▶ **PROVIDED RECORDS**
————————
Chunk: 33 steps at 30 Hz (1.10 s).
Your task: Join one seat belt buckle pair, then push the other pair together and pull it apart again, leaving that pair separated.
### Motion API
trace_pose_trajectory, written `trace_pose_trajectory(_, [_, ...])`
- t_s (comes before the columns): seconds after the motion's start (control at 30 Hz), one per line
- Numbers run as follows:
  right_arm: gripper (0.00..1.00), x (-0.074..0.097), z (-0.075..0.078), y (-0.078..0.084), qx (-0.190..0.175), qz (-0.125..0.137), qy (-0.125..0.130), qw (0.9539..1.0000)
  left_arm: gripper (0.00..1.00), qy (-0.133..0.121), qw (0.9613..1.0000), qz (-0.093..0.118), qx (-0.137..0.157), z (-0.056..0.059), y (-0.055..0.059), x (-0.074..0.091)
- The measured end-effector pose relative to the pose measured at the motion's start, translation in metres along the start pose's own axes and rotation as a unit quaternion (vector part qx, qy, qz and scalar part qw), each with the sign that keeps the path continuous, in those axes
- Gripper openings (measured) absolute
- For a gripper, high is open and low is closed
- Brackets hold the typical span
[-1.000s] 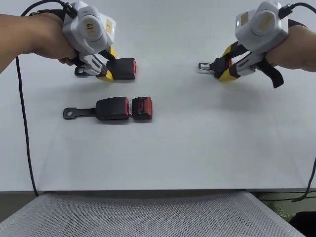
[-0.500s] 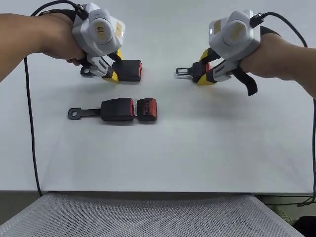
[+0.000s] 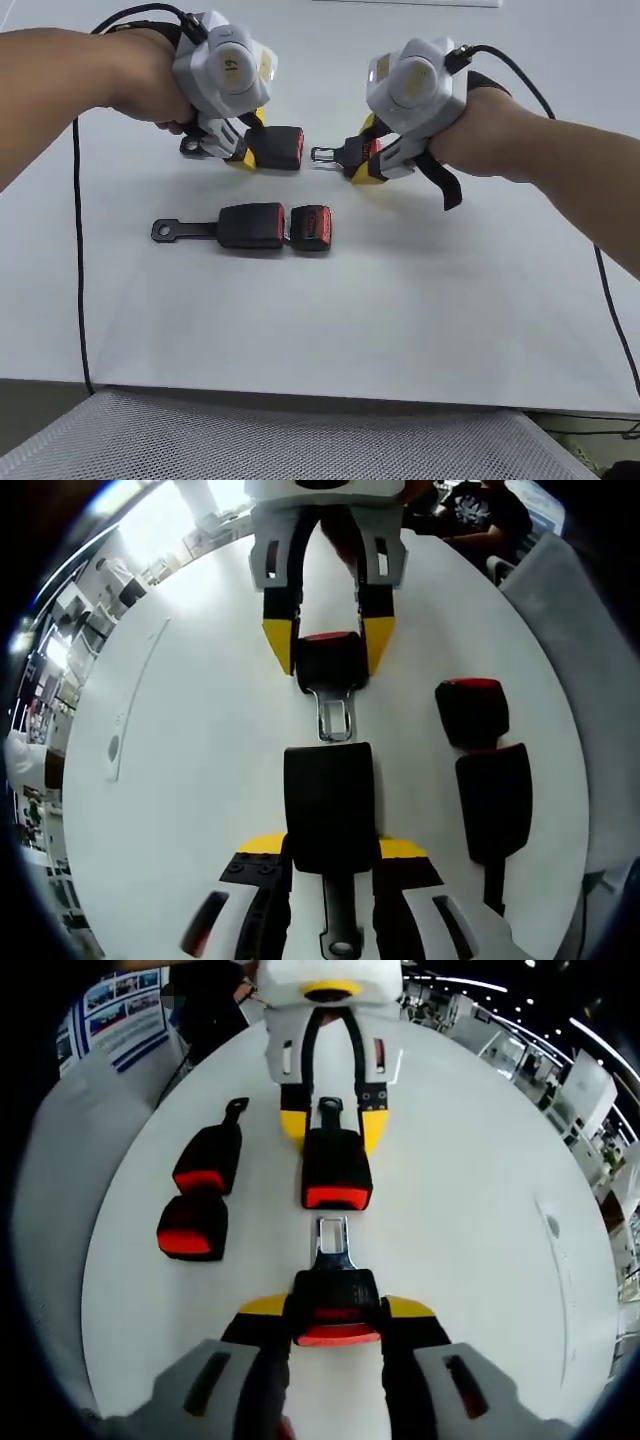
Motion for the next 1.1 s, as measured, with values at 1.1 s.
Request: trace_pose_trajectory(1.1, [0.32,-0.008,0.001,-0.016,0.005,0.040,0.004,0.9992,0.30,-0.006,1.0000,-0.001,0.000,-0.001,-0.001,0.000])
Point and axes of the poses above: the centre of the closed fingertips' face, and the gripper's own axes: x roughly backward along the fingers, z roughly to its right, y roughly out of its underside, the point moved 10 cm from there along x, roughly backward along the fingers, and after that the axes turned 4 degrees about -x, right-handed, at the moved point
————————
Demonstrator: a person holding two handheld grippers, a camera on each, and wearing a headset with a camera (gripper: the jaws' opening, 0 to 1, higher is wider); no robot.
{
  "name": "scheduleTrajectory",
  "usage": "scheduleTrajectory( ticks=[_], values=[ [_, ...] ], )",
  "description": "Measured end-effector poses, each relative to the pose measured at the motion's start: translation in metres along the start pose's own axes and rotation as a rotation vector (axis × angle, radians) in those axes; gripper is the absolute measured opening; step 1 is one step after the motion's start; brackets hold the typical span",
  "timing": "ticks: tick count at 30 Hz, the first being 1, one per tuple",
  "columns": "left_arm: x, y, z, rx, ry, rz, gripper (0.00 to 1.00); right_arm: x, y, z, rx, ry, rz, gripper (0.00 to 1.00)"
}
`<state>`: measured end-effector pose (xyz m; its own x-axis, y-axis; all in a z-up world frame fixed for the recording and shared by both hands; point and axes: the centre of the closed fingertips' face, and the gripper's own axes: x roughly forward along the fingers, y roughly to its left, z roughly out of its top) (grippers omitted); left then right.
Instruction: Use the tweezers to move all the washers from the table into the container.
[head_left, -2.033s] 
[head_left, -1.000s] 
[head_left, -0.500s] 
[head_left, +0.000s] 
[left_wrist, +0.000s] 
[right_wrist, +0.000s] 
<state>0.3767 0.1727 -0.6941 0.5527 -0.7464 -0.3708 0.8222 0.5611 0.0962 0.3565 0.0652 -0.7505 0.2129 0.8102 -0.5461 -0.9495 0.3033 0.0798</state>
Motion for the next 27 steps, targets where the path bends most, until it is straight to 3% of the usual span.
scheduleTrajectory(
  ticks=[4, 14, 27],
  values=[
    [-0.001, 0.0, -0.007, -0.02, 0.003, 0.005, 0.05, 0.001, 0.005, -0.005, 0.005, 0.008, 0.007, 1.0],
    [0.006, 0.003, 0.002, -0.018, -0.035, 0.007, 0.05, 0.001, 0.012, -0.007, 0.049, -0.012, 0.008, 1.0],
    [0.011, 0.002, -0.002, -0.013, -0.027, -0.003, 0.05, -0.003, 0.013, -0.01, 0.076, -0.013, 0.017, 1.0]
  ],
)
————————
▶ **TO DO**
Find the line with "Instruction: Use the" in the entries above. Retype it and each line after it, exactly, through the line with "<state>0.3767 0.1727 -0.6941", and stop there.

▶ **RESULT FOR THIS TASK**
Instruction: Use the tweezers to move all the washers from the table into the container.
[head_left, -2.033s] 
[head_left, -1.000s] 
[head_left, -0.500s] 
[head_left, +0.000s] 
[left_wrist, +0.000s] 
[right_wrist, +0.000s] 
<state>0.3767 0.1727 -0.6941 0.5527 -0.7464 -0.3708 0.8222 0.5611 0.0962 0.3565 0.0652 -0.7505 0.2129 0.8102 -0.5461 -0.9495 0.3033 0.0798</state>

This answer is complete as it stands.